— Очень люблю деревенские колодцы.
— Я вам обещаю нарисовать этот колодец и вас, как вы стоите. И пришлю вам. И ведро нарисую.
— Вы художник?
— По совместительству.
— Забудете!
— Обещаю. Если все будет хорошо. А то я и сам не знаю, что еще будет!
Он тогда открыл капот, и профессор, расплескивая воду, шипящую на моторе, долил в радиатор. В луже у колодца купались утята, похожие на солнечных зайчиков.
Он почему-то сейчас вспомнил, как когда-то удивился, впервые увидев Милу босой. Она шла по траве, а туфли держала в руках: какие у нее по-городскому, белые, вулканически нежные ноги! И непривычно странно и приятно. Она казалась другой, и в то же время она там на месте. Как и трава, и деревья, и река.
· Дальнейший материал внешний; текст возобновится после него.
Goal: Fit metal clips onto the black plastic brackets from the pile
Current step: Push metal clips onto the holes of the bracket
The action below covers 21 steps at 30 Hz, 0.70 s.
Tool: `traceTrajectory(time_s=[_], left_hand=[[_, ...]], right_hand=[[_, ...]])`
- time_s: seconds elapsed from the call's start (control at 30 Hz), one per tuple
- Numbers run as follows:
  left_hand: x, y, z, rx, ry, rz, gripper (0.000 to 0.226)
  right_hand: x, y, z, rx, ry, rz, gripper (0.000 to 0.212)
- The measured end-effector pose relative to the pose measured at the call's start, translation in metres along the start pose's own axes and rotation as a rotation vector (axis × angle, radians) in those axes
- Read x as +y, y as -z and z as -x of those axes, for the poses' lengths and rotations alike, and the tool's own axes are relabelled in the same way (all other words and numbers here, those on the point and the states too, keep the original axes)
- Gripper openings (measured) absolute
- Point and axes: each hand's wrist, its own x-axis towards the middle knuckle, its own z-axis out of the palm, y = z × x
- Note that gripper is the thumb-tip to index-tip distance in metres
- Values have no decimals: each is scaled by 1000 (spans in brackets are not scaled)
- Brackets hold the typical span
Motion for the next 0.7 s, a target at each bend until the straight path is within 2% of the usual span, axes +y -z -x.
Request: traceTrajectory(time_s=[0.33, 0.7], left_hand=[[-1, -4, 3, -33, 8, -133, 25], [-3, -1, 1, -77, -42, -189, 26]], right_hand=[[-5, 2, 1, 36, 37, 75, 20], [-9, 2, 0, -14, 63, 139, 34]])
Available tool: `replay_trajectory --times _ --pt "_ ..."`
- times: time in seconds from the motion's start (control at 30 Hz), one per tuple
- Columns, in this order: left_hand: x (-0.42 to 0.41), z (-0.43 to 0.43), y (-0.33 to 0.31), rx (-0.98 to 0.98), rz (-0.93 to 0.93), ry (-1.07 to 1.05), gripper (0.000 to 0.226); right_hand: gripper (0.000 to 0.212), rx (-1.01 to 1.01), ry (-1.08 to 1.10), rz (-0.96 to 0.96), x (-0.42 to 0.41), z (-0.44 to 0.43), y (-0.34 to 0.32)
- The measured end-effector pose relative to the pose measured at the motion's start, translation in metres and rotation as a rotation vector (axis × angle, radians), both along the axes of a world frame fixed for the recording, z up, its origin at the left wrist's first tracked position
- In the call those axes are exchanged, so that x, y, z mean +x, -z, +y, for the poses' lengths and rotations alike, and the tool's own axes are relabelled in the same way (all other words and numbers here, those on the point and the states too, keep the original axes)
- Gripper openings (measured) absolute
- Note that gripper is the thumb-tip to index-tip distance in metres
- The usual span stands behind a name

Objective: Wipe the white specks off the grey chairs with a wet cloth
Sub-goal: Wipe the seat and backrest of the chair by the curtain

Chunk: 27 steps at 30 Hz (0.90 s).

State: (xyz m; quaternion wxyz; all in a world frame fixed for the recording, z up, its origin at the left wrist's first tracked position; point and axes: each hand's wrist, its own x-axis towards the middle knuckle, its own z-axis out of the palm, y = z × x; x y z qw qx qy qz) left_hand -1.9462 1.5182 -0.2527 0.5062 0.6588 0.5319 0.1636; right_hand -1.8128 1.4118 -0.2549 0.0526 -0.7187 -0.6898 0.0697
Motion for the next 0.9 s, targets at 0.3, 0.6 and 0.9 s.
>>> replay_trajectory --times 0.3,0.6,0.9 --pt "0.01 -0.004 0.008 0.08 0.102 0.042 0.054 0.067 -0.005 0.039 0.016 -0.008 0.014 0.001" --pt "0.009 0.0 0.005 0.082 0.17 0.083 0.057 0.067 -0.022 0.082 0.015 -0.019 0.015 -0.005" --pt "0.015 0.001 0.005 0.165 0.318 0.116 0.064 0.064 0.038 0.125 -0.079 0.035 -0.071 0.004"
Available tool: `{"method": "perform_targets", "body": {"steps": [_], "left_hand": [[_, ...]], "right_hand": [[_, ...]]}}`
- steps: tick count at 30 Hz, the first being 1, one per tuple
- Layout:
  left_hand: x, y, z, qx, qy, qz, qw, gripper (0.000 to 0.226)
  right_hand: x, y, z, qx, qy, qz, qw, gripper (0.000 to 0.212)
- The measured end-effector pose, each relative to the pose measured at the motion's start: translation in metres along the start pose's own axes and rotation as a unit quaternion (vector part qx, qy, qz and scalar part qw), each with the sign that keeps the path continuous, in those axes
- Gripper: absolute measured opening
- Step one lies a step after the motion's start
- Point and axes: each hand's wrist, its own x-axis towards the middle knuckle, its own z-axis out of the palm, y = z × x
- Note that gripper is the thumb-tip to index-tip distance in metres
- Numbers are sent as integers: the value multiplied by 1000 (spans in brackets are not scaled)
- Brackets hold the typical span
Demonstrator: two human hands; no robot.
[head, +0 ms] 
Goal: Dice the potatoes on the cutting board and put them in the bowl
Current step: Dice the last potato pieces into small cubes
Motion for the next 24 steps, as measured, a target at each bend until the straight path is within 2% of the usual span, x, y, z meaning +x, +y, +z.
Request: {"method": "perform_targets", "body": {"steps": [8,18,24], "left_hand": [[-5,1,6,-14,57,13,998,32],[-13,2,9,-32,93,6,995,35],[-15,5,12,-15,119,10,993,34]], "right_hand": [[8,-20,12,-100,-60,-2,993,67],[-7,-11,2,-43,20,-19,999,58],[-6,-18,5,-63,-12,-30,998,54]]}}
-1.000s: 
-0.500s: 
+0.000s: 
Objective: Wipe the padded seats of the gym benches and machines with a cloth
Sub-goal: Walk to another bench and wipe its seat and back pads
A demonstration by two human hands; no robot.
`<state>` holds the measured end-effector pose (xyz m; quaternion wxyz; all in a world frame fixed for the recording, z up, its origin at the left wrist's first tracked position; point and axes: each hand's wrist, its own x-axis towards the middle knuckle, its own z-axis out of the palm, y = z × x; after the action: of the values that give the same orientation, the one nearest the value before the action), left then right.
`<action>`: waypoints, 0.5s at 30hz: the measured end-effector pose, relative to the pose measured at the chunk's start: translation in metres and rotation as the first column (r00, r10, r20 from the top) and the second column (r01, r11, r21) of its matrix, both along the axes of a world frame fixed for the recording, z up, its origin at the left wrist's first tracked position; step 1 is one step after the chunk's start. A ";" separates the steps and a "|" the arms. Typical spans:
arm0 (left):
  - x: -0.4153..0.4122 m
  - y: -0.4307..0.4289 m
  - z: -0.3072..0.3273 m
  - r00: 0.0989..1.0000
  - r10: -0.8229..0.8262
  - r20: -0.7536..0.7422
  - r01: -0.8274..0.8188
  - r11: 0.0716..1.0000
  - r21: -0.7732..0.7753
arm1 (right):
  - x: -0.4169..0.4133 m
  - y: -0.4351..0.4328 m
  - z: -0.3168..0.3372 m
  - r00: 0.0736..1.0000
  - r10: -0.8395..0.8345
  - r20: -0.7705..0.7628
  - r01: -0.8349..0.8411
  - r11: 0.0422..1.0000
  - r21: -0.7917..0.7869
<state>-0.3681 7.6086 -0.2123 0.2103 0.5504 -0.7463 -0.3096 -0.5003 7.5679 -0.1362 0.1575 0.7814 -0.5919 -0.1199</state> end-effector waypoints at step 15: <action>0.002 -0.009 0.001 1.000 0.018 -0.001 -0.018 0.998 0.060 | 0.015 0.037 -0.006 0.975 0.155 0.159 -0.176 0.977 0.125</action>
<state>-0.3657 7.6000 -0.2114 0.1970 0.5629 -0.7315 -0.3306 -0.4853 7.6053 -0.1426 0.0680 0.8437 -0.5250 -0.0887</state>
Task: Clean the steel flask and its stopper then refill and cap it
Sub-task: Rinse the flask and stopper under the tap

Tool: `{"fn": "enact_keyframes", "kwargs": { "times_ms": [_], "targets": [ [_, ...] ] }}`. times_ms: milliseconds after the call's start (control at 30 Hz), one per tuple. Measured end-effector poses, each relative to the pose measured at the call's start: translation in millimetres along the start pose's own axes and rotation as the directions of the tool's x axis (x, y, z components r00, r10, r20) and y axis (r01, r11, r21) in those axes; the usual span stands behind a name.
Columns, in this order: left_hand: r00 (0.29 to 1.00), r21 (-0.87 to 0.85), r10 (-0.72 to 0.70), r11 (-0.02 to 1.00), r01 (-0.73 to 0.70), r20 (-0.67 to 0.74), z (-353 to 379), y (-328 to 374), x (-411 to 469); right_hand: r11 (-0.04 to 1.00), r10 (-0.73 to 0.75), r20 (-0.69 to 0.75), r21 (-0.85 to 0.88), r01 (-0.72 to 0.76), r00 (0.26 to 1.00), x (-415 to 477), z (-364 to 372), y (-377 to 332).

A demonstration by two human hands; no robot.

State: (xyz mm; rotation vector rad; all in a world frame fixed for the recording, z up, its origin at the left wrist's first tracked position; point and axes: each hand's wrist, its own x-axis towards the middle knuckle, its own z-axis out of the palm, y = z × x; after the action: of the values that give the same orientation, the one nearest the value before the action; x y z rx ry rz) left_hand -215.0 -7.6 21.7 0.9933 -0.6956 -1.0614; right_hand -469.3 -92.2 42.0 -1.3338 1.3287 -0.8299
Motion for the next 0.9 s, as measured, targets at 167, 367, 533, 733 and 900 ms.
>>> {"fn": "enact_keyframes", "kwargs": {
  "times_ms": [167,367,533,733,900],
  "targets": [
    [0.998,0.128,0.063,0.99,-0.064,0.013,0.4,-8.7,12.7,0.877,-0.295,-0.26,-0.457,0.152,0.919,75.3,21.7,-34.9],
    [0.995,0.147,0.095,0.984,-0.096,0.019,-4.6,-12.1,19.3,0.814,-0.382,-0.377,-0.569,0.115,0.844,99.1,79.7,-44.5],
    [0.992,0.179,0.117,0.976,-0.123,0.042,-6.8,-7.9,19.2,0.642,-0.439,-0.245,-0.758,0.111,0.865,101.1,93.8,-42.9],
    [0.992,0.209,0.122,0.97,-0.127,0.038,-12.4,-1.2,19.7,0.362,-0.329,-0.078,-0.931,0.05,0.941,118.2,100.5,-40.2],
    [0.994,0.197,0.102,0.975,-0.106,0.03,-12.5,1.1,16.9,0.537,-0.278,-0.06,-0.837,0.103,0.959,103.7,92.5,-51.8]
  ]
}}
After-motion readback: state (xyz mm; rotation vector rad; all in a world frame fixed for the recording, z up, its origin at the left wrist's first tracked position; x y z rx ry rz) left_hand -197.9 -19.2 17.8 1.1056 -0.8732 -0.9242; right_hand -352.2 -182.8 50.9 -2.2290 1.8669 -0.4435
А профессор тогда спросил:
— Вам каждый день, так сказать, рисуется?
— Нет. Я иногда говорил себе утром: я сегодня опять, кажется, неталантлив. Да и рисовать можно только в свободное от работы время. Я не знаю, почему я так подолгу бываю бездарен и так помалу талантлив. Но, слава богу, я еще не всю жизнь бездарен. Спасибо и на том. А есть бесплодные, бессмысленные, черные дни! Беспощадные дни!
— Мой двоюродный брат был художник. Погиб на Курской дуге.
— Молодым? Мой брат тоже погиб на войне, Анатолий.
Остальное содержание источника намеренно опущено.